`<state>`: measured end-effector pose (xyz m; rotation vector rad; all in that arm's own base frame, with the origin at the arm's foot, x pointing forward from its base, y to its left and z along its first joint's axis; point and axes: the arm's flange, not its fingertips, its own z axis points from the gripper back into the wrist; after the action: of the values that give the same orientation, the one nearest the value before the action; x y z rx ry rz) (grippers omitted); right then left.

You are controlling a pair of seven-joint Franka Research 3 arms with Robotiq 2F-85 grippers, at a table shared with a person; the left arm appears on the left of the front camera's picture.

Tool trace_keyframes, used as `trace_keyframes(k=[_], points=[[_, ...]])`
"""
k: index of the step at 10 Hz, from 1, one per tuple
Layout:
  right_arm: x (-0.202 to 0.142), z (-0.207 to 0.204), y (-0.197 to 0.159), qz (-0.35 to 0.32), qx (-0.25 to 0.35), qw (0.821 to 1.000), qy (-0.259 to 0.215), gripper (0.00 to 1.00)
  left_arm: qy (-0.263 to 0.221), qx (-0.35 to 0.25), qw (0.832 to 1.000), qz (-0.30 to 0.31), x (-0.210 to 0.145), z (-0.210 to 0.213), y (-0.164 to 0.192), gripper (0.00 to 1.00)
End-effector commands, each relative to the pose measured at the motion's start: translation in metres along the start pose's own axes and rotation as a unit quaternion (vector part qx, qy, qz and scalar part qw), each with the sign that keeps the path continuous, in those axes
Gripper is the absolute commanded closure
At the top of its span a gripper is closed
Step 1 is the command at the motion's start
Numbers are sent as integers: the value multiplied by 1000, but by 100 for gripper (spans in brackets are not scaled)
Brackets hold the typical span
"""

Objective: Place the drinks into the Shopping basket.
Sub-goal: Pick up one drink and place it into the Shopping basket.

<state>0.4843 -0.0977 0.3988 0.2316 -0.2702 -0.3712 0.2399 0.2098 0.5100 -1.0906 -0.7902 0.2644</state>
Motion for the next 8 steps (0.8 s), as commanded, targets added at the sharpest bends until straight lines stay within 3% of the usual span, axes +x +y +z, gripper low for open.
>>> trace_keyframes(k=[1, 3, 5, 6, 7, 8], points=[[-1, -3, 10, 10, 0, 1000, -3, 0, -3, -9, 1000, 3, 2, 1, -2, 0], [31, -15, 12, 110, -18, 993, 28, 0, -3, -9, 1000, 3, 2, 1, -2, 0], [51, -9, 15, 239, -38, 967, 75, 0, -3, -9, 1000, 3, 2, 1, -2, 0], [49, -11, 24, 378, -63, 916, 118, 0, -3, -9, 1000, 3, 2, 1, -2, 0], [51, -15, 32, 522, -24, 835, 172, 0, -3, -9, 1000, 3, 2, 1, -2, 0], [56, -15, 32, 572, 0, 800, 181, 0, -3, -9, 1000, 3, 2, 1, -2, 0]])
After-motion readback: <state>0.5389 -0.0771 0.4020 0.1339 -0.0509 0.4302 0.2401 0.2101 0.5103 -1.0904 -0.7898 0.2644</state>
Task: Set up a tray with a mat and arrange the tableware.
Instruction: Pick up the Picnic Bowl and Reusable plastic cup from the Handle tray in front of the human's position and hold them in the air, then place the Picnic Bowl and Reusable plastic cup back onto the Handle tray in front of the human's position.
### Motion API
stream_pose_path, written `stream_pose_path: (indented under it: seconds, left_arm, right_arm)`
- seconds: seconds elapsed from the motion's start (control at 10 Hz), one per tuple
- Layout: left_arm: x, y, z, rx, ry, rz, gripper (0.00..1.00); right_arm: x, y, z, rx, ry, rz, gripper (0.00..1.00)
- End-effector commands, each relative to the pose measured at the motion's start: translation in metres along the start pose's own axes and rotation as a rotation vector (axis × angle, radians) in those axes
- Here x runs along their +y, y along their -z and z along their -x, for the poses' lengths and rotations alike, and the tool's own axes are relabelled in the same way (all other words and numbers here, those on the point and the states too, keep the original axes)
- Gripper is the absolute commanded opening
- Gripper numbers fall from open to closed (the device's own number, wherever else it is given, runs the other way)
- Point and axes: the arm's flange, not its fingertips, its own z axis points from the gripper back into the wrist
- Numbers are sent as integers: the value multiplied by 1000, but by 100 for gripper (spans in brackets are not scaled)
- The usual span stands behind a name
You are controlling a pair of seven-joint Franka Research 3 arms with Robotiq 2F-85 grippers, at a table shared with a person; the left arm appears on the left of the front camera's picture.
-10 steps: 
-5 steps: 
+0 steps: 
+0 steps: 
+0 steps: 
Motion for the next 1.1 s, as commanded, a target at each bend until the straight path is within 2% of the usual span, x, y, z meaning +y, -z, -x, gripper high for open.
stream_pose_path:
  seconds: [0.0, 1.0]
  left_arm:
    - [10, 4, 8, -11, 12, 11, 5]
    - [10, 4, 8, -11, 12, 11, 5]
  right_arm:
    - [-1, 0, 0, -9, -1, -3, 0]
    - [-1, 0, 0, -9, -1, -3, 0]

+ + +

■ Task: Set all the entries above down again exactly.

■ The completed task:
`<state>`: measured end-effector pose (xyz m; rotation vector rad; all in that arm's own base frame, with the origin at the arm's foot, x pointing forward from its base, y to its left and z along its first joint's axis; point and axes: the arm's flange, not its fingertips, its own z axis points from the gripper back into the wrist; after the action: of the values that give the same orientation, the one nearest the value before the action; x y z rx ry rz) (grippers omitted); right then left.

You are controlling a pair of seven-joint Franka Research 3 arms with Robotiq 2F-85 grippers, at a table shared with a person; the left arm appears on the left of the front camera's picture.

Tool trace_keyframes, used as `trace_keyframes(k=[_], points=[[_, ...]])`
"""
k: index of the step at 10 Hz, from 1, one per tuple
Layout:
  right_arm: x (-0.202 to 0.142), z (-0.207 to 0.204), y (-0.197 to 0.159), qz (-0.35 to 0.32), qx (-0.25 to 0.35), qw (0.821 to 1.000), qy (-0.259 to 0.215), gripper (0.00 to 1.00)
  left_arm: qy (-0.263 to 0.221), qx (-0.35 to 0.25), qw (0.832 to 1.000), qz (-0.30 to 0.31), x (-0.210 to 0.145), z (-0.210 to 0.213), y (-0.164 to 0.192), gripper (0.00 to 1.00)
End-effector commands, each relative to the pose measured at the motion's start: translation in metres along the start pose's own axes and rotation as a unit quaternion (vector part qx, qy, qz and scalar part qw), each with the sign that keeps the path continuous, in those axes
Gripper is the absolute commanded closure
At the top of its span a gripper is closed
Step 1 is the command at the motion's start
Numbers are sent as integers: the value multiplied by 1000, but by 100 for gripper (spans in brackets are not scaled)
Brackets hold the typical span
"""

Objective: Place the drinks into the Shopping basket.
Sub-goal: Pick up one drink and place it into the Shopping basket.

<state>0.4843 -0.0977 0.3988 0.2316 -0.2702 -0.3712 0.2399 0.2098 0.5100 -1.0906 -0.7902 0.2644</state>
Motion for the next 8 steps (0.8 s), as commanded, targets added at the sharpest bends until straight lines stay within 3% of the usual span, axes +x +y +z, gripper low for open.
>>> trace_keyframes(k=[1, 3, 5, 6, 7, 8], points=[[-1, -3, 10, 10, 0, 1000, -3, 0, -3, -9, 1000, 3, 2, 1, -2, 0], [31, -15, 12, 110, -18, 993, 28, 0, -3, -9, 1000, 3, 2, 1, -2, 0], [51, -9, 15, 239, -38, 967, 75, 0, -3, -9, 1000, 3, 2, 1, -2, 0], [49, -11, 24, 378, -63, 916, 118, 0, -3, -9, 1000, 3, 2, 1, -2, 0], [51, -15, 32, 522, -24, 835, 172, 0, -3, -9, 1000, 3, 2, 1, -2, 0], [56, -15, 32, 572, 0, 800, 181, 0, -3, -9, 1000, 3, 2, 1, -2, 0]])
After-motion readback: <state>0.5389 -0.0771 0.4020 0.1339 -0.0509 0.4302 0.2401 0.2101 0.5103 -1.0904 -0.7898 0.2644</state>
Task: Set up a tray with a mat and arrange the tableware.
Instruction: Pick up the Picnic Bowl and Reusable plastic cup from the Handle tray in front of the human's position and hold them in the air, then place the Picnic Bowl and Reusable plastic cup back onto the Handle tray in front of the human's position.
### Motion API
stream_pose_path, written `stream_pose_path: (indented under it: seconds, left_arm, right_arm)`
- seconds: seconds elapsed from the motion's start (control at 10 Hz), one per tuple
- Layout: left_arm: x, y, z, rx, ry, rz, gripper (0.00..1.00); right_arm: x, y, z, rx, ry, rz, gripper (0.00..1.00)
- End-effector commands, each relative to the pose measured at the motion's start: translation in metres along the start pose's own axes and rotation as a rotation vector (axis × angle, radians) in those axes
- Here x runs along their +y, y along their -z and z along their -x, for the poses' lengths and rotations alike, and the tool's own axes are relabelled in the same way (all other words and numbers here, those on the point and the states too, keep the original axes)
- Gripper is the absolute commanded opening
- Gripper numbers fall from open to closed (the device's own number, wherever else it is given, runs the other way)
- Point and axes: the arm's flange, not its fingertips, its own z axis points from the gripper back into the wrist
- Numbers are sent as integers: the value multiplied by 1000, but by 100 for gripper (spans in brackets are not scaled)
- The usual span stands behind a name
You are controlling a pair of seven-joint Franka Research 3 arms with Robotiq 2F-85 grippers, at a table shared with a person; the left arm appears on the left of the front camera's picture.
-10 steps: 
-5 steps: 
+0 steps: 
+0 steps: 
+0 steps: 
Motion for the next 1.1 s, as commanded, a target at each bend until the straight path is within 2% of the usual span, x, y, z meaning +y, -z, -x, gripper high for open.
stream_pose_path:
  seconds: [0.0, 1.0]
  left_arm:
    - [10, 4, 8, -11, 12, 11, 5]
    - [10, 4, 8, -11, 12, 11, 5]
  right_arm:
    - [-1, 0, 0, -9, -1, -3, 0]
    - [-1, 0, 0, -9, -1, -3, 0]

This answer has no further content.